Dirigeons-nous maintenant vers cette grande tache de lumière qui nous indique une clairière. Le cerisier sauvage, le prunier épineux ou prunellier y sont garnis de leurs fleurs comme d’un manteau de neige. Coupons sur le premier quelques branches à peine fleuries, respectons le second qui pourrait se venger sur notre épiderme et assoyons-nous un instant pour jouir d’un repos bien gagné et aussi pour arranger la gerbe de fleurs que nous avons cueillie.

Des ficaires et des violettes entremêlés, nous ferons un petit bouquet qui, une fois terminé, nous surprendra par la façon harmonieuse dont se marient le jaune d’or et le violet. Les ficaires doivent être placées un peu plus bas que les violettes, car dans l’eau elles s’allongent beaucoup et, au bout deux ou trois jours, elles dépasseraient de quelques centimètres leurs charmantes compagnes.

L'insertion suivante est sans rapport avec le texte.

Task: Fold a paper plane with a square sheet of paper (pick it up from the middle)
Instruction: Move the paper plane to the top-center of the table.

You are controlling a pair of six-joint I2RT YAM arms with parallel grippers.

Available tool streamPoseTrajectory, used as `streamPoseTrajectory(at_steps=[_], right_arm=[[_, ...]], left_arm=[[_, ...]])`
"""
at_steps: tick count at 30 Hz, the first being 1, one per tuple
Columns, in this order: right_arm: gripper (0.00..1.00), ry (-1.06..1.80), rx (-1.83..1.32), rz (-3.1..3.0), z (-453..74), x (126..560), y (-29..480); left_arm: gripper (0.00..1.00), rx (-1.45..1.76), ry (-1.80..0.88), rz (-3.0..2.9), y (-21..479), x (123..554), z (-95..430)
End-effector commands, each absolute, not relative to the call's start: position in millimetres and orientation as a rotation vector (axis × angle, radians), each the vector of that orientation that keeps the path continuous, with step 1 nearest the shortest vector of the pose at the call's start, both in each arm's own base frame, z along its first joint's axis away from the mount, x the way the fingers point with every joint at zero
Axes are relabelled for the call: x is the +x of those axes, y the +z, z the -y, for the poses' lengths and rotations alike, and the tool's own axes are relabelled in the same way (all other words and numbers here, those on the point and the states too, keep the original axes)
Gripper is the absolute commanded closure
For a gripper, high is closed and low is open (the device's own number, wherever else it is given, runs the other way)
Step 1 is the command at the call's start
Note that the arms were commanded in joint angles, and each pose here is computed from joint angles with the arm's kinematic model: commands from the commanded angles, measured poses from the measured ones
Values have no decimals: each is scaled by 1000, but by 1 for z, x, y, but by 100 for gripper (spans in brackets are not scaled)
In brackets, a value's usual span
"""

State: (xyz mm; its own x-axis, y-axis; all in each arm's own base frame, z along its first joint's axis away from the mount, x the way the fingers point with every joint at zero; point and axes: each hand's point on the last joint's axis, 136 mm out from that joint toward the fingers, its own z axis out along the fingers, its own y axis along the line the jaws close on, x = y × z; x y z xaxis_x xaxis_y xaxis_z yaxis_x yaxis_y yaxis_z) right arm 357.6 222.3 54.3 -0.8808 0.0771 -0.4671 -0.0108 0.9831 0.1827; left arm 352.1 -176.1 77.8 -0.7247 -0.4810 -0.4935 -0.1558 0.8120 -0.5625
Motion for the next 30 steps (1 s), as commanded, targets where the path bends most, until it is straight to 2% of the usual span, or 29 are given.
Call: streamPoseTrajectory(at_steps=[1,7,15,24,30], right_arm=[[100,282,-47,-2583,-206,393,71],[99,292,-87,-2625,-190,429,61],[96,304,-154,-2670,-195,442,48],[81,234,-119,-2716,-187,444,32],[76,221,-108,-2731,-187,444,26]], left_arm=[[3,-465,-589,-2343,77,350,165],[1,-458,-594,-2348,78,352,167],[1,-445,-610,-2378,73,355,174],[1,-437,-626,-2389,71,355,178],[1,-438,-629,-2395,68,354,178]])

Le reste des fleurs nous servira à composer un gros bouquet dont le fond sera formé par quelques branches de cerisier ; plus en avant, des giroflées, des saxifrages et sur le bord des cardamines dont le feuillage délicat contribuera à la légèreté de l’ensemble ; en avant encore et plus bas, des boutons d’or et quelques véroniques, puis nous laisserons pendre quelques rameaux fleuris de linaire cymbalaire destinés à retomber sur le devant du vase dans lequel nous placerons notre œuvre.

Ainsi chargés, nous rentrerons à la maison, contents d’une journée si agréablement employée.